───── SOURCE MATERIAL

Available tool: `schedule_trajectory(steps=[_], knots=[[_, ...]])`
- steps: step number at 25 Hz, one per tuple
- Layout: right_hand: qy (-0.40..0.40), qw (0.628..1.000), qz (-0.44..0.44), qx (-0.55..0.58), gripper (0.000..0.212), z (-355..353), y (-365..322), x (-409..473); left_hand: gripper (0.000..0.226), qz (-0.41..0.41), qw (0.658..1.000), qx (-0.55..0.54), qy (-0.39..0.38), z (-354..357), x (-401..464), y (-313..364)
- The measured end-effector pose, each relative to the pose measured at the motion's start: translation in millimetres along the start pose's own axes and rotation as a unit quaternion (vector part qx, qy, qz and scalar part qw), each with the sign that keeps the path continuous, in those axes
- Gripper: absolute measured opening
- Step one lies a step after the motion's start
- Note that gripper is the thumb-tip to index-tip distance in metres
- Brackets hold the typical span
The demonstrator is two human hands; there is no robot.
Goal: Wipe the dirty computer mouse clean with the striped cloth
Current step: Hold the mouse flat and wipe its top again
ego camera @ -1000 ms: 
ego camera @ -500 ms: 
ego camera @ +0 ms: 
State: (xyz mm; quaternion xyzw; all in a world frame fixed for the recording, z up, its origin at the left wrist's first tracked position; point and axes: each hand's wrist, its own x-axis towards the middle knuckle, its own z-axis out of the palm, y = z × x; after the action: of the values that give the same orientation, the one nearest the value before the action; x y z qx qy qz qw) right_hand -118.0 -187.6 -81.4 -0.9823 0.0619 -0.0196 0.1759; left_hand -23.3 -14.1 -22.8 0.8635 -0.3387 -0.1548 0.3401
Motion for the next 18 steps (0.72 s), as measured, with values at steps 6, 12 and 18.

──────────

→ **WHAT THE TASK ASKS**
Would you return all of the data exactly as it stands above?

→ **EXERCISE ANSWER**
Available tool: `schedule_trajectory(steps=[_], knots=[[_, ...]])`
- steps: step number at 25 Hz, one per tuple
- Layout: right_hand: qy (-0.40..0.40), qw (0.628..1.000), qz (-0.44..0.44), qx (-0.55..0.58), gripper (0.000..0.212), z (-355..353), y (-365..322), x (-409..473); left_hand: gripper (0.000..0.226), qz (-0.41..0.41), qw (0.658..1.000), qx (-0.55..0.54), qy (-0.39..0.38), z (-354..357), x (-401..464), y (-313..364)
- The measured end-effector pose, each relative to the pose measured at the motion's start: translation in millimetres along the start pose's own axes and rotation as a unit quaternion (vector part qx, qy, qz and scalar part qw), each with the sign that keeps the path continuous, in those axes
- Gripper: absolute measured opening
- Step one lies a step after the motion's start
- Note that gripper is the thumb-tip to index-tip distance in metres
- Brackets hold the typical span
The demonstrator is two human hands; there is no robot.
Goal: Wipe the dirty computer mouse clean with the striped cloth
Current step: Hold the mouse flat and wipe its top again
ego camera @ -1000 ms: 
ego camera @ -500 ms: 
ego camera @ +0 ms: 
State: (xyz mm; quaternion xyzw; all in a world frame fixed for the recording, z up, its origin at the left wrist's first tracked position; point and axes: each hand's wrist, its own x-axis towards the middle knuckle, its own z-axis out of the palm, y = z × x; after the action: of the values that give the same orientation, the one nearest the value before the action; x y z qx qy qz qw) right_hand -118.0 -187.6 -81.4 -0.9823 0.0619 -0.0196 0.1759; left_hand -23.3 -14.1 -22.8 0.8635 -0.3387 -0.1548 0.3401
Motion for the next 18 steps (0.72 s), as measured, with values at steps 6, 12 and 18.

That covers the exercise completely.